┌──

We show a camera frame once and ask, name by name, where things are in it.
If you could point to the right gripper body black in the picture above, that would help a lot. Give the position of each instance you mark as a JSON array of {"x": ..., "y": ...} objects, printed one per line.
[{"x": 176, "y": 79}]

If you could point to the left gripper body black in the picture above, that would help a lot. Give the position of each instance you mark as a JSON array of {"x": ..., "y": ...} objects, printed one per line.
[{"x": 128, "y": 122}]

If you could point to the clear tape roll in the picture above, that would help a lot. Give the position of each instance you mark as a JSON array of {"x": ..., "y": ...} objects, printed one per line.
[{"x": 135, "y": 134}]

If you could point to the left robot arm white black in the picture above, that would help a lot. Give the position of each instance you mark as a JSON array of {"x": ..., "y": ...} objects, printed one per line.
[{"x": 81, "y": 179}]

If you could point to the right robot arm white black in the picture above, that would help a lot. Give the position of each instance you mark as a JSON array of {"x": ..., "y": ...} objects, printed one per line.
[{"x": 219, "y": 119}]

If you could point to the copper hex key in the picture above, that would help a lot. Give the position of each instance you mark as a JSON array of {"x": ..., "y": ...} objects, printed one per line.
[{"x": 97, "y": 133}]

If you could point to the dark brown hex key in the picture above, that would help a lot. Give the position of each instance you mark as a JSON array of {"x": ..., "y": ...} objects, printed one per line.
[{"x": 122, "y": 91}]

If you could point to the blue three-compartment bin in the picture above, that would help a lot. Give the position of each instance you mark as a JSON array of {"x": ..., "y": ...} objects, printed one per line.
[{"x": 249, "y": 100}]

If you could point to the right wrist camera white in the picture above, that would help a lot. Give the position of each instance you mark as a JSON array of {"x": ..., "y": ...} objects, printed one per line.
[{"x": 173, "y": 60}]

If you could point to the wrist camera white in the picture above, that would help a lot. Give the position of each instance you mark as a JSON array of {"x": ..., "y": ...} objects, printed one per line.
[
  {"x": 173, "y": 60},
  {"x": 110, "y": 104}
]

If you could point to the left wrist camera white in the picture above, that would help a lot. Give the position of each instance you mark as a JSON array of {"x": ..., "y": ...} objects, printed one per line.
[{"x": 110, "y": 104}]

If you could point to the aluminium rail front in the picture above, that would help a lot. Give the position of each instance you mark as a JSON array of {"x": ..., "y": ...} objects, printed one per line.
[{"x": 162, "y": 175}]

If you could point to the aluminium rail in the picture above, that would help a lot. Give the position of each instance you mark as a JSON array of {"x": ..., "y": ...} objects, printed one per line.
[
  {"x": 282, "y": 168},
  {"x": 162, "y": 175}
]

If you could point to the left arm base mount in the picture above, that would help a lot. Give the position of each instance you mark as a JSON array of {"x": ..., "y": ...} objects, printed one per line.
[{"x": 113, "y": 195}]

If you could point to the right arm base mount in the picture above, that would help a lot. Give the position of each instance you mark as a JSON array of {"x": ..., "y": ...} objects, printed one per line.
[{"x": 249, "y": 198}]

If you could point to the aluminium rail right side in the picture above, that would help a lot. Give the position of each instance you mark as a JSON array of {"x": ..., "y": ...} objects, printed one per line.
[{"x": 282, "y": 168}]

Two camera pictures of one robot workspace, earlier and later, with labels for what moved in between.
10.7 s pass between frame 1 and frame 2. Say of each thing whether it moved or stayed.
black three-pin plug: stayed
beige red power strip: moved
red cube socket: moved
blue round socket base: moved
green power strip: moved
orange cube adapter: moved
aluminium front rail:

└──

# ASSIGNED TASK:
Go through the entries above and count the lines containing "socket". Give the number only.

# EXPECTED ANSWER:
2